Adaptation on a short time scale
Certain daphnia genotypes are known to be resistant to dietary cyanobacteria. These would therefore be expected to reproduce more effectively in eutrophic lakes, and in an earlier study in Lake Constance natural selection of this kind was indeed observed over a period of several years. Researchers from Eawag and Cornell University now wished to investigate how rapidly this adaptation occurs. Their study, which began with the collection of samples from Oneida Lake in 2015, was recently completed while Cornell-based project leader Nelson Hairston Jr. was on sabbatical at Eawag.

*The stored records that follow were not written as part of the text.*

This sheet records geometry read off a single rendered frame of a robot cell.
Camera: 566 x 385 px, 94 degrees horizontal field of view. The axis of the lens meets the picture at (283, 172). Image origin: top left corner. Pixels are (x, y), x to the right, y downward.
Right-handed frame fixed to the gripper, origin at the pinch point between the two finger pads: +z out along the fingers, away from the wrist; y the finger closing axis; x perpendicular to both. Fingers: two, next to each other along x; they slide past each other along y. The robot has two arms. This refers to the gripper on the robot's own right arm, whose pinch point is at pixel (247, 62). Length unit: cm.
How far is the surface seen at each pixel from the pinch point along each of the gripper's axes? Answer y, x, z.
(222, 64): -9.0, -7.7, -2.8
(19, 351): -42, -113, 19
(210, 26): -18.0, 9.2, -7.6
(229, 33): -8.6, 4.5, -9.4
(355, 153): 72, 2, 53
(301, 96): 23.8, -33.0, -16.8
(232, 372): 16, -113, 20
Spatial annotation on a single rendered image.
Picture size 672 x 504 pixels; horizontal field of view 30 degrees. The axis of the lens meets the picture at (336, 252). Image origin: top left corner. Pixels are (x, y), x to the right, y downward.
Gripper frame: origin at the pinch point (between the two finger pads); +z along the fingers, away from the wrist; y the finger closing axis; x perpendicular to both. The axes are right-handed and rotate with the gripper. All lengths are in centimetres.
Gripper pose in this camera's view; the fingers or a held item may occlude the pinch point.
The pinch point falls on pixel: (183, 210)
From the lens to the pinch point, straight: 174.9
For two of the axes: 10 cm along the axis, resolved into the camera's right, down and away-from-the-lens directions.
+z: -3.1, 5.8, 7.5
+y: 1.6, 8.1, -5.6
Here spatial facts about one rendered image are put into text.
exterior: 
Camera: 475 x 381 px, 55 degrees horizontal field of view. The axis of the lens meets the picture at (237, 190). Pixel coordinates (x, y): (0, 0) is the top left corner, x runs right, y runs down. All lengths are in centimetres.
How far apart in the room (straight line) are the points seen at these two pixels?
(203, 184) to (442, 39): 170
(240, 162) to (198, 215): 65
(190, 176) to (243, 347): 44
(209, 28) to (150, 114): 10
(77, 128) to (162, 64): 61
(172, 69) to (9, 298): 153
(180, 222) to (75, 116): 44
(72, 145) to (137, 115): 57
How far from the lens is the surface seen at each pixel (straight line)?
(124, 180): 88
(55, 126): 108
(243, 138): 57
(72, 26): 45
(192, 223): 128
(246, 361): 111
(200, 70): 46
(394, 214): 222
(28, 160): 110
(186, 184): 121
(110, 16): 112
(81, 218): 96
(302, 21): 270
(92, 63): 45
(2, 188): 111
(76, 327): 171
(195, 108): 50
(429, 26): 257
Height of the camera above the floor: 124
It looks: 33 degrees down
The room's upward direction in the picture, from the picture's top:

According to Lynn Govaert, a researcher at Eawag’s Aquatic Ecology department and Zurich University, “We showed that daphnia respond within a single season to changes in the food available, with the resistant genotypes becoming more abundant; in other words, evolution can proceed very rapidly.”
Increased frequency due to adaptation
Although, on a diet containing cyanobacteria, the resistant daphnia were also found to have a somewhat lower growth rate than on a typical spring diet, it was higher than that seen in the more sensitive genotypes, whose growth rate declined sharply in the summer. Consequently, the resistant genotypes dominated the daphnia population in the late summer. “Using models,” Govaert adds, “we also demonstrated that, without this evolutionary adaptation, the daphnia population in Oneida Lake would have been much smaller in the late summer.” Food resources for fish would also have been reduced as a result.
Repeated annual pattern
Over the longer term, there will probably be no change in the composition of the daphnia community, at least as long as the cycle begins again each spring and seasonal variation in food availability follows the same annual pattern.
While the aim of the study, as Govaert stresses, was to explore consumer-resource dynamics in Oneida Lake, she is still prepared to venture a hypothesis: “Climate change can also influence lake ecology, and our findings suggest that daphnia could adapt to those changes, too.”